FROM:   Bruce Feldman with Joey Harrington
DATE:   Monday, June 4

Duck!

If you're one of the many souls that come to Manhattan via New Jersey, as my co-worker Jeff Bradley does, you pass through the Madison Square Garden/Penn Station area -- and now you get greeted by a 100-foot mural of a Duck at the corner of 34th Street and Seventh Avenue. It's actually an Oregon Duck, QB Joey Harrington, the most famous QB in, well, the state of Oregon.

For the paltry sum of $250,000, the Oregon athletic department is making a huge statement about its football program. So, move over Latrell and Derek and Puffy, "Joe College" has made the grandest entrance into the city since the Stay-Puft Marshmallow Man trampled his way here in Ghostbusters.

The big question though is, will anyone here pay attention? New Yorkers are constantly reminding people how "the city" is the center of the world. I'm not going to argue that right now, but I can tell you one thing it is not, and that's the center of the college football world. In fact, NYC is to college football what Bristol, Conn., is to spring break, so stirring up a Heisman campaign here is an interesting decision.
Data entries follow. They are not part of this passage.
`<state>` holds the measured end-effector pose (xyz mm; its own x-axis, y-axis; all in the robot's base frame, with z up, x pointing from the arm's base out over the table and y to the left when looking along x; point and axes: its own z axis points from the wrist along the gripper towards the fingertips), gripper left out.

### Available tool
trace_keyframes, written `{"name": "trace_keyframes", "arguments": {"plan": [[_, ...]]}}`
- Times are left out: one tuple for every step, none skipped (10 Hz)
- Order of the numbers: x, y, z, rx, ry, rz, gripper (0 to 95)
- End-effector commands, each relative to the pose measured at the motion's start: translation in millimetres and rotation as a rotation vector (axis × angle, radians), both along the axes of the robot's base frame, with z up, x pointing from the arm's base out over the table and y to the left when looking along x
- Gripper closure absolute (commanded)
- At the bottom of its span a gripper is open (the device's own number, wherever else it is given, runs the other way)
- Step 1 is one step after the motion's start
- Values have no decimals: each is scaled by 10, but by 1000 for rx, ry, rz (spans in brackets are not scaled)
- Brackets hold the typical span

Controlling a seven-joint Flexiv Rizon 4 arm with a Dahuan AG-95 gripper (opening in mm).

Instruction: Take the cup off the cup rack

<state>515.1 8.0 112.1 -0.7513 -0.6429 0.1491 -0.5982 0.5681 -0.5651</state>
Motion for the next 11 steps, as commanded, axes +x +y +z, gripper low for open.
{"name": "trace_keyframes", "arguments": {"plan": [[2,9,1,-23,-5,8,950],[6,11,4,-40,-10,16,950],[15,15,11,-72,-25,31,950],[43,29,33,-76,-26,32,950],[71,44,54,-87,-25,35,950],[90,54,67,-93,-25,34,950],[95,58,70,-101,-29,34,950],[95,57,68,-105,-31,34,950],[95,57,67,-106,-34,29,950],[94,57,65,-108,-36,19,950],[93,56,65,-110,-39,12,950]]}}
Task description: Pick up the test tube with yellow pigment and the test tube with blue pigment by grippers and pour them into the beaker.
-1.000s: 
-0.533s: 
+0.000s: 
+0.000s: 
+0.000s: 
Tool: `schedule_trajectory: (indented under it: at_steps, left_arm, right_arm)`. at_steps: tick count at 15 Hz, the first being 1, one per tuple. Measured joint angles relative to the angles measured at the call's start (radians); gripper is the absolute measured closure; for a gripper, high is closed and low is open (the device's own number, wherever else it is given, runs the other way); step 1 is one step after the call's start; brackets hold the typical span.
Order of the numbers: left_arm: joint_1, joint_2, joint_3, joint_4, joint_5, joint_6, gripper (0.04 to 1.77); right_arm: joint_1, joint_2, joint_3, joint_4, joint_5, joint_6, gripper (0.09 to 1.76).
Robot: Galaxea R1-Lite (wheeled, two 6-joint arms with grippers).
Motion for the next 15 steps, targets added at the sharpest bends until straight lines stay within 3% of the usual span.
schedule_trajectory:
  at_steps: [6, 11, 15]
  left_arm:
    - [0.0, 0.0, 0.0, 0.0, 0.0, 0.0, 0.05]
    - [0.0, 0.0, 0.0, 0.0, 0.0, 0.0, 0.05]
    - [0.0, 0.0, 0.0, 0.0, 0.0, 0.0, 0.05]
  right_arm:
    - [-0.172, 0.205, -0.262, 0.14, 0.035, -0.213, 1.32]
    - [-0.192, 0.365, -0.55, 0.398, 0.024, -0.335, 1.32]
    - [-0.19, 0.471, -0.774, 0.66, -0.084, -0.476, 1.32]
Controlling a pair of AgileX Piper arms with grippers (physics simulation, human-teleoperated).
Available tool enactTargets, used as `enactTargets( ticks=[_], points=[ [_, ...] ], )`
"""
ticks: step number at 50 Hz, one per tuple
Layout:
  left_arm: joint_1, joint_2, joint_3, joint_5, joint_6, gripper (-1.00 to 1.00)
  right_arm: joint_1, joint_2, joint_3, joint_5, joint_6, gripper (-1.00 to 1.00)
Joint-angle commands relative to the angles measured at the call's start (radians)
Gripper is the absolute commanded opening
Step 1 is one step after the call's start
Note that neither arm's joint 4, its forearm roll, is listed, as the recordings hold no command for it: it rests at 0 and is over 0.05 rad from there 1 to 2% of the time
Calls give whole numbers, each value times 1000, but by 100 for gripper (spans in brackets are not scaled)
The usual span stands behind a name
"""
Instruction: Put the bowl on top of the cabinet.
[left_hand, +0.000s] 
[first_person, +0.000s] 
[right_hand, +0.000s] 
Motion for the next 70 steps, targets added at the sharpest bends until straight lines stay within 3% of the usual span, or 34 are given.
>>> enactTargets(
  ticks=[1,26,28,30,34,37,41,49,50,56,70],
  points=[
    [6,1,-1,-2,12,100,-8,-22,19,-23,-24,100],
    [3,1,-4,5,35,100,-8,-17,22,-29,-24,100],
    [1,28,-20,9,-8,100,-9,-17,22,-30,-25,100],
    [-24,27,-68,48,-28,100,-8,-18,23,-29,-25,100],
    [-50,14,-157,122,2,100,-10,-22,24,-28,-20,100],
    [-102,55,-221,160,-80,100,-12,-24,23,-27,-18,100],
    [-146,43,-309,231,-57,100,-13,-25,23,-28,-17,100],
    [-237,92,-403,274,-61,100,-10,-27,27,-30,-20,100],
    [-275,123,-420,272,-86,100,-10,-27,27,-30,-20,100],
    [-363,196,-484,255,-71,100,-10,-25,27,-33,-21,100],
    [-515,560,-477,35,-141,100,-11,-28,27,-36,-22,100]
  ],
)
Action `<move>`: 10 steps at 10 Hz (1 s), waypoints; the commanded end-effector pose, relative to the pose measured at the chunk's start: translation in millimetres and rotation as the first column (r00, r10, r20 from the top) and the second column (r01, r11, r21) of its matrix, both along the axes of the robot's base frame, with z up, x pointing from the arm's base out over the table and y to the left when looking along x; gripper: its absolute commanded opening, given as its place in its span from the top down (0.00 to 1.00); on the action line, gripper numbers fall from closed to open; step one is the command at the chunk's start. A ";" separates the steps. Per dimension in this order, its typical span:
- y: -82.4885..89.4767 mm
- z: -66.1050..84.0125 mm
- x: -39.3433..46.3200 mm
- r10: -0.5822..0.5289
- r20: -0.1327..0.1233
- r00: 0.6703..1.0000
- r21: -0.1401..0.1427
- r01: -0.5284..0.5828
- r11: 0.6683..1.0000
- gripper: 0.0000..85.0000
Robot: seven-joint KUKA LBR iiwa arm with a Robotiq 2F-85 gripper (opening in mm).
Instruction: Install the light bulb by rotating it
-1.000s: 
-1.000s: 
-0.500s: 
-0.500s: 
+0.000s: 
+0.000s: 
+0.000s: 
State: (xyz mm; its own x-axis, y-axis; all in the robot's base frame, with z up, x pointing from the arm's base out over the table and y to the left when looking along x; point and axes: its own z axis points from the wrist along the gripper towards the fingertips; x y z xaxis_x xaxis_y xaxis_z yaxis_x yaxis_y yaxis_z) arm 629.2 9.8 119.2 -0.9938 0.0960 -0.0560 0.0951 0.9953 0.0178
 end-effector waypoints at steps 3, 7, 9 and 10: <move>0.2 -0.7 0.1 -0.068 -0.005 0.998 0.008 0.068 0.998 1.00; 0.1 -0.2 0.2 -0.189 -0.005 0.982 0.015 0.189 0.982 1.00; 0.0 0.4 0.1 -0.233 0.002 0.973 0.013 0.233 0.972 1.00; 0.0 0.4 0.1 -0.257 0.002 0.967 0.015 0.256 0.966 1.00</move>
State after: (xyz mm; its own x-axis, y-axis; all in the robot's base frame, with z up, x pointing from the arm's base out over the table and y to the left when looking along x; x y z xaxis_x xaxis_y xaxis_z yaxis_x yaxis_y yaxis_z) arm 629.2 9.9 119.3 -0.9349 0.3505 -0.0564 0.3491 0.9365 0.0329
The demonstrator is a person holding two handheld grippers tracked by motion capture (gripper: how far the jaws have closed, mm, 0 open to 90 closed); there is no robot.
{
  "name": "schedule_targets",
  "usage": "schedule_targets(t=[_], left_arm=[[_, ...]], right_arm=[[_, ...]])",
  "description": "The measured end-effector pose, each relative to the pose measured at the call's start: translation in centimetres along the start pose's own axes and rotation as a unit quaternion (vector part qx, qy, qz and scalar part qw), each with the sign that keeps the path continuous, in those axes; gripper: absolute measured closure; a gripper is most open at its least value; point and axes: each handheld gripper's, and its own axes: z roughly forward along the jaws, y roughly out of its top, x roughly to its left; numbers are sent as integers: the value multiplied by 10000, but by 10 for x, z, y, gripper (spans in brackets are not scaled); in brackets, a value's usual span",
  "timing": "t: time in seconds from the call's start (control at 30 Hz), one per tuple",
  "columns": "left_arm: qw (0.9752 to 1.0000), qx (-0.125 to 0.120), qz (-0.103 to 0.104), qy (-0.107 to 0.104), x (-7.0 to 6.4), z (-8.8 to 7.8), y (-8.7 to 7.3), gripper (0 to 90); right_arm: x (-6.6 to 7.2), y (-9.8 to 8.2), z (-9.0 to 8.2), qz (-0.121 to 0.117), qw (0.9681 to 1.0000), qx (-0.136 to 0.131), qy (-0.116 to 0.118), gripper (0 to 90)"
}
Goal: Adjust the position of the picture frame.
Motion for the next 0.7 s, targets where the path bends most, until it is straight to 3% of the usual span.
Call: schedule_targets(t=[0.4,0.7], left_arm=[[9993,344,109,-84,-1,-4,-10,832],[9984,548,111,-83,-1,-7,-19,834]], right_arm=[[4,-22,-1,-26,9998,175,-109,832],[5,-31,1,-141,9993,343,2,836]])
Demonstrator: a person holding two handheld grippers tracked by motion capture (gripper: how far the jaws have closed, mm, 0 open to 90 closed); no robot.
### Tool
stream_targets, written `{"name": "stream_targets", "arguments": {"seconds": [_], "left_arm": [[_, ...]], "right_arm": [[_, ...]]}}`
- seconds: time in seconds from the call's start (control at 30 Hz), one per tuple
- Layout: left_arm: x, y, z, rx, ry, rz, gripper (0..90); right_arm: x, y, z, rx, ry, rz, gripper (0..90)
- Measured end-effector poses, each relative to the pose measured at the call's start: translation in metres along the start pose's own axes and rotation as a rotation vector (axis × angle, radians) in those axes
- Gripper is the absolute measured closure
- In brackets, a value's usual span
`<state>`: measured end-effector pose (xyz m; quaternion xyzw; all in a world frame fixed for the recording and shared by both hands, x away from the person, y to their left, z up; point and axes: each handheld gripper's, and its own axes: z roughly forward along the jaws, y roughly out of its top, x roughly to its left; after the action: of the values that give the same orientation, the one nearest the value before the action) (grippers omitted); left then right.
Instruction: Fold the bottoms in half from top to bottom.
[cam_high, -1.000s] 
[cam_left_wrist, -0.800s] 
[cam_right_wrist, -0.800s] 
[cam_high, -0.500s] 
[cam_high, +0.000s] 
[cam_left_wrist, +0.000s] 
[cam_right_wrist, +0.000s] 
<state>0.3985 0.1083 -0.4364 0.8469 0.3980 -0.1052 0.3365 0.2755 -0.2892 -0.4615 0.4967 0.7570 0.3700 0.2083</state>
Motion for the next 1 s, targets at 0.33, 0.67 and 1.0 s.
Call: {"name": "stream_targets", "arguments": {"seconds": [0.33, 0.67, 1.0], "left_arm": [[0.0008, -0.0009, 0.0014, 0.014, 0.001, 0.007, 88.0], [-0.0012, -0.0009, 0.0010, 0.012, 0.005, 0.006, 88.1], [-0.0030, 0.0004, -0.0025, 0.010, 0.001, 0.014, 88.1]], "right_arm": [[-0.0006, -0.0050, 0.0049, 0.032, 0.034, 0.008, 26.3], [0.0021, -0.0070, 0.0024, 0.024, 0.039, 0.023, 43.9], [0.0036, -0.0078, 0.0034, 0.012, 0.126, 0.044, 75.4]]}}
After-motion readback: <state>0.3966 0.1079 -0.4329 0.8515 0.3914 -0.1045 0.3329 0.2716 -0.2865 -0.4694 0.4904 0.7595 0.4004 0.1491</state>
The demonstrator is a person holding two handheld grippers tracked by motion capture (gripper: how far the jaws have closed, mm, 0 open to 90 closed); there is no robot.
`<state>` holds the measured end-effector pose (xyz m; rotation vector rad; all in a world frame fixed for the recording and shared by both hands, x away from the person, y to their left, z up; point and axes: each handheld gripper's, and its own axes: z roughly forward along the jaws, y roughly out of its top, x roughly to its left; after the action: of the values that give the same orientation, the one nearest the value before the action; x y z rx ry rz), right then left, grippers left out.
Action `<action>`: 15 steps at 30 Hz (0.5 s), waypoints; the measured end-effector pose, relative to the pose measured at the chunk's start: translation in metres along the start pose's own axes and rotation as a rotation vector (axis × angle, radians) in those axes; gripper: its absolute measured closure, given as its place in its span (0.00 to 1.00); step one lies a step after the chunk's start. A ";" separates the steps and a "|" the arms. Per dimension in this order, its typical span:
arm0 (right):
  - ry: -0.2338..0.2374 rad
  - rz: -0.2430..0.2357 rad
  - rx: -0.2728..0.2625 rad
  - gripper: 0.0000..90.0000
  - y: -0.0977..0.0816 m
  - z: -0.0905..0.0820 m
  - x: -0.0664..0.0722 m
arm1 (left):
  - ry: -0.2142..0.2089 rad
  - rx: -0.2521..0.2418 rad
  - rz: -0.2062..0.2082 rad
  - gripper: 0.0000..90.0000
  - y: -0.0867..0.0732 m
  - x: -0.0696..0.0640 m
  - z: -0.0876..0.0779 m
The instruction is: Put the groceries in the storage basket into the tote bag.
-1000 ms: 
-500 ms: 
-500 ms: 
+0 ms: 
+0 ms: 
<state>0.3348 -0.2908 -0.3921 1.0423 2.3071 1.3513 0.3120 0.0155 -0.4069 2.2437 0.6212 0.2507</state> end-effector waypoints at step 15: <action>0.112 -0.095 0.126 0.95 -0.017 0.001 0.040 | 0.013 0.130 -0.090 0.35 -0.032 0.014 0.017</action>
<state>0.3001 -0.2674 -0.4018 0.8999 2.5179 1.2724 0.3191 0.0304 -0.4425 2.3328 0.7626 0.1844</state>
In all fairness, Harrington is legit. He is smart, poised, has good feet and an accurate arm. He also leads one of the top teams in the country, not just on the Left Coast. Meet him and you'll find him to be engaging and down-to-earth and, um, really normal. He seems to be, as the school has framed him, the average college kid. Except that he can do some pretty impressive things on a football field and is also an accomplished jazz pianist. Seriously.

Joey came to the Big Apple with his dad, a high school principal; coach Mike Bellotti; and three other men I think are working on the Heisman campaign. It was a whirlwind tour for the Portland native. He flew in Sunday to Baltimore, did a radio show with Mel Kiper Sunday night and then came up to NYC afterward. In all, he probably spent 18 hours in New York. His big regret was having to leave Monday afternoon and missing out on Pedro pitching for his beloved Bosox against the Yankees.

I got the impression this wasn't a guy who had an inflated sense of himself (mural notwithstanding). "It's actually really humbling," Harrington said over lunch. He realizes this thing is as good for Oregon football as it is for Joey Harrington. Bellotti never promised him a Heisman campaign four years ago when he came into the kid's living room and made his pitch. But for the next blue-chip QB, who knows? The Ducks are big-time now.

Still, I keep asking myself, New York City? Michael Vick could've walked down Broadway wearing full his Virginia Tech uniform -- pads and all -- and probably not been recognized by 90% of the people around him. I admit I'm very skeptical. Then again, I am also writing about Harrington in June (just as are many of the other national college media outlets), so maybe the folks up at Oregon know what they're doing.